**How to complete this task:** Once the line containing "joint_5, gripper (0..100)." is found in the listing below, return it and each line after it through the last, exactly as given.

**Dataset section:**
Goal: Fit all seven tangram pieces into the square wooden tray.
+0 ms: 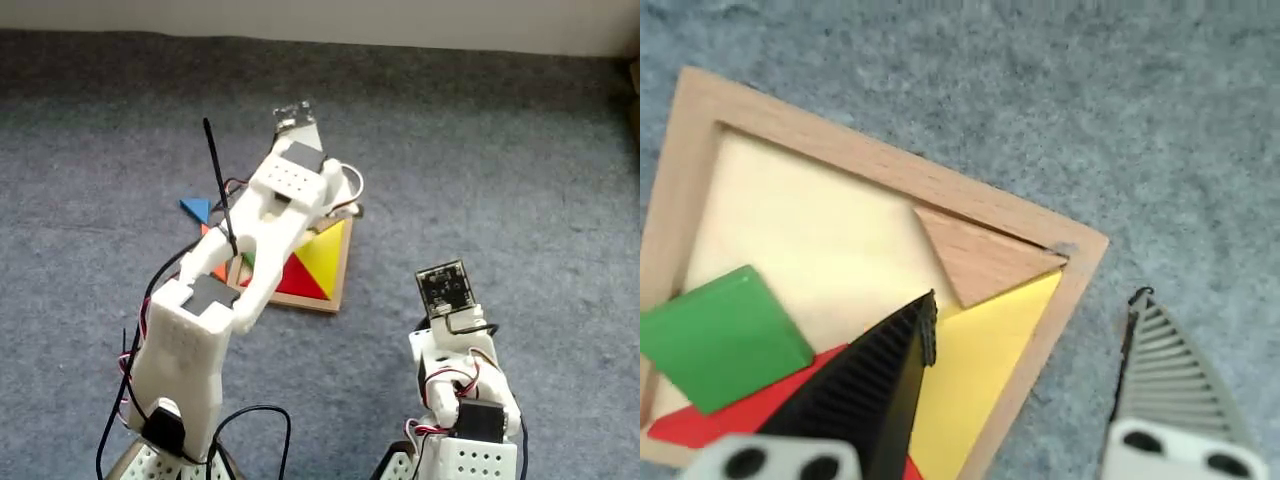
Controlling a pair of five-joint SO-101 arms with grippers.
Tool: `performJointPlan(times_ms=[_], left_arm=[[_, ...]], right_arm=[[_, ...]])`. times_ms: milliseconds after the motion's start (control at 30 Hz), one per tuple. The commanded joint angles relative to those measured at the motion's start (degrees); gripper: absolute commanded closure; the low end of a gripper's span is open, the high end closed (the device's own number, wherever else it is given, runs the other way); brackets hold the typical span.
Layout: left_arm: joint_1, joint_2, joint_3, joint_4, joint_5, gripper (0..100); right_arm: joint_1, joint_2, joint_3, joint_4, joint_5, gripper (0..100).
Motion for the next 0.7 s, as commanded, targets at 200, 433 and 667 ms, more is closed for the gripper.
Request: performJointPlan(times_ms=[200, 433, 667], left_arm=[[-2.95, -1.10, -12.26, 23.30, -0.62, 70], [-11.30, -0.48, -12.18, 23.56, -0.62, 70], [-13.14, 1.54, -9.54, 23.65, -0.62, 70]], right_arm=[[0.75, -0.66, 7.25, -1.19, -0.18, 93.2], [0.75, -0.66, 7.25, -1.19, -0.18, 93.2], [0.75, -0.66, 7.25, -1.19, -0.18, 93.2]])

**Written answer:**
Layout: left_arm: joint_1, joint_2, joint_3, joint_4, joint_5, gripper (0..100); right_arm: joint_1, joint_2, joint_3, joint_4, joint_5, gripper (0..100).
Motion for the next 0.7 s, as commanded, targets at 200, 433 and 667 ms, more is closed for the gripper.
Request: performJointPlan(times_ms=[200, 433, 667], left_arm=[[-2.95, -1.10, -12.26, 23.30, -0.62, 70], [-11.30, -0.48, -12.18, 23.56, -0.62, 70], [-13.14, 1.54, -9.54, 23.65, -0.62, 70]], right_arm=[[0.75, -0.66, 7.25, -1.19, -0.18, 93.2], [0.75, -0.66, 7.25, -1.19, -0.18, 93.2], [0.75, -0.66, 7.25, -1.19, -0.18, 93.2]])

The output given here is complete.